> Problem to work on:
Transcribe exactly every line from the one with "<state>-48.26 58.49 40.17" to the last line of the listing below, including both.

> Supplied data:
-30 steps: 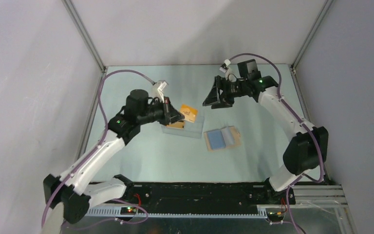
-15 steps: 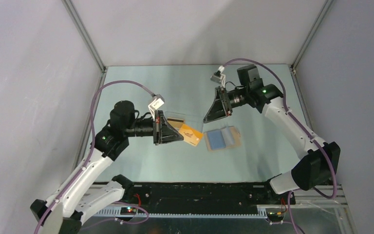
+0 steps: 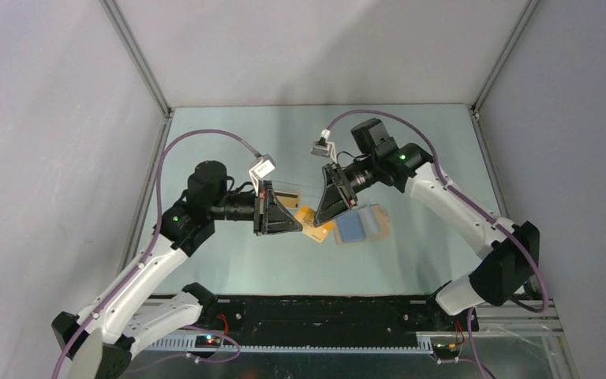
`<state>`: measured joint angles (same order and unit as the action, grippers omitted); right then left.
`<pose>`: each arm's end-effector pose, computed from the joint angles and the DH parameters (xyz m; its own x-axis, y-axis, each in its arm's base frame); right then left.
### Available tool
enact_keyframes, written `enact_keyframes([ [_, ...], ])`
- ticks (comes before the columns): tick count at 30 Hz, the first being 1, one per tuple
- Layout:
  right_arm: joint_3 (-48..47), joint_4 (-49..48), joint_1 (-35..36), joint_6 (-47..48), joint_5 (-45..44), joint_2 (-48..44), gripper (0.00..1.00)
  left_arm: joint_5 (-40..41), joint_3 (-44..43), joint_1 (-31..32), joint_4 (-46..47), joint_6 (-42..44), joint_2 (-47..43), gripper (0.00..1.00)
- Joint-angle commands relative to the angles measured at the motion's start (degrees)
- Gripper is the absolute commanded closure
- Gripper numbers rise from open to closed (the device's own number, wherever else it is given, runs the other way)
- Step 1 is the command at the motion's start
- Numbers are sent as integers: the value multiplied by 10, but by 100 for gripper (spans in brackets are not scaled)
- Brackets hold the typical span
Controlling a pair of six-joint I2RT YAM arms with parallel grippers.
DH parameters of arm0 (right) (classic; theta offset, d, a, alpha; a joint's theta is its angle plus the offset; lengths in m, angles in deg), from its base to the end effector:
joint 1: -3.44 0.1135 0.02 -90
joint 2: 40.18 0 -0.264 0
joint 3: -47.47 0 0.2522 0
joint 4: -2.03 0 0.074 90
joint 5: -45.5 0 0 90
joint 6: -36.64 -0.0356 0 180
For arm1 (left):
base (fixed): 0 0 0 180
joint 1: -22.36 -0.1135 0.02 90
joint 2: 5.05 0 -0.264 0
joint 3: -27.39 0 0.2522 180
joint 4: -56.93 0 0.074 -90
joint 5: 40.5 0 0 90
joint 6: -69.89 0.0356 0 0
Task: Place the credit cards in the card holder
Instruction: Pick up the credit card from the storage box.
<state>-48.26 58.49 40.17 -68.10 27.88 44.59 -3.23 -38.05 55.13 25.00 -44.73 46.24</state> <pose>0.2225 0.2084 0.3639 -0.7351 -0.4524 -0.5049 -0.5474 -0.0432 0.8358 0.1448 -0.1269 0.3520 -0.6354 0.1090 -0.7644 0.7703 0.1589 -0.6176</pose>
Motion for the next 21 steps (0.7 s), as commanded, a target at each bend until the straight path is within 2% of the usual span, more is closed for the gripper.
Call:
enact_keyframes([
  [1, -45, 63, 25, 48, -29, 24, 54, 2, -32, 3, 10, -11, -1, 100],
  [3, -49, 74, 26, 55, -34, 33, 64, 3, -33, 4, 9, -14, 1, 100],
  [4, -49, 75, 27, 54, -34, 38, 75, 2, -34, 3, 9, -14, 2, 100],
  [5, -50, 74, 27, 50, -33, 40, 81, 4, -34, 3, 9, -16, 4, 100],
  [6, -50, 72, 26, 47, -30, 43, 93, 6, -33, 4, 9, -17, 4, 97],
  [7, -49, 64, 26, 39, -28, 44, 98, 7, -32, 4, 9, -19, 5, 94],
  [9, -45, 52, 24, 31, -22, 41, 100, 25, -32, 4, 9, -23, 5, 71],
  [10, -39, 49, 18, 29, -13, 38, 100, 35, -32, 4, 9, -24, 3, 54],
  [13, -21, 25, -7, 21, 24, 18, 100, 134, -30, 3, 9, -35, -13, 28],
  [16, 13, -29, -57, -15, 89, -9, 100, 233, -26, 3, 10, -51, -33, 22],
  [21, 21, -48, -120, -40, 157, -46, 100, 300, -15, 2, 11, -71, -41, 21],
])
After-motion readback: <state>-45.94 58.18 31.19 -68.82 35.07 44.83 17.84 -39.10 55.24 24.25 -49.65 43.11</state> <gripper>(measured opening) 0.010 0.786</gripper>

> Solution:
<state>-48.26 58.49 40.17 -68.10 27.88 44.59 -3.23 -38.05 55.13 25.00 -44.73 46.24</state> <pose>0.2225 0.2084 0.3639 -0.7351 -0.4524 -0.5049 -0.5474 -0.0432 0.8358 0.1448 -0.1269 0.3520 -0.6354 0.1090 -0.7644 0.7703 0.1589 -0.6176</pose>
Motion for the next 21 steps (0.7 s), as commanded, a target at each bend until the straight path is within 2% of the usual span, more is closed for the gripper.
Call:
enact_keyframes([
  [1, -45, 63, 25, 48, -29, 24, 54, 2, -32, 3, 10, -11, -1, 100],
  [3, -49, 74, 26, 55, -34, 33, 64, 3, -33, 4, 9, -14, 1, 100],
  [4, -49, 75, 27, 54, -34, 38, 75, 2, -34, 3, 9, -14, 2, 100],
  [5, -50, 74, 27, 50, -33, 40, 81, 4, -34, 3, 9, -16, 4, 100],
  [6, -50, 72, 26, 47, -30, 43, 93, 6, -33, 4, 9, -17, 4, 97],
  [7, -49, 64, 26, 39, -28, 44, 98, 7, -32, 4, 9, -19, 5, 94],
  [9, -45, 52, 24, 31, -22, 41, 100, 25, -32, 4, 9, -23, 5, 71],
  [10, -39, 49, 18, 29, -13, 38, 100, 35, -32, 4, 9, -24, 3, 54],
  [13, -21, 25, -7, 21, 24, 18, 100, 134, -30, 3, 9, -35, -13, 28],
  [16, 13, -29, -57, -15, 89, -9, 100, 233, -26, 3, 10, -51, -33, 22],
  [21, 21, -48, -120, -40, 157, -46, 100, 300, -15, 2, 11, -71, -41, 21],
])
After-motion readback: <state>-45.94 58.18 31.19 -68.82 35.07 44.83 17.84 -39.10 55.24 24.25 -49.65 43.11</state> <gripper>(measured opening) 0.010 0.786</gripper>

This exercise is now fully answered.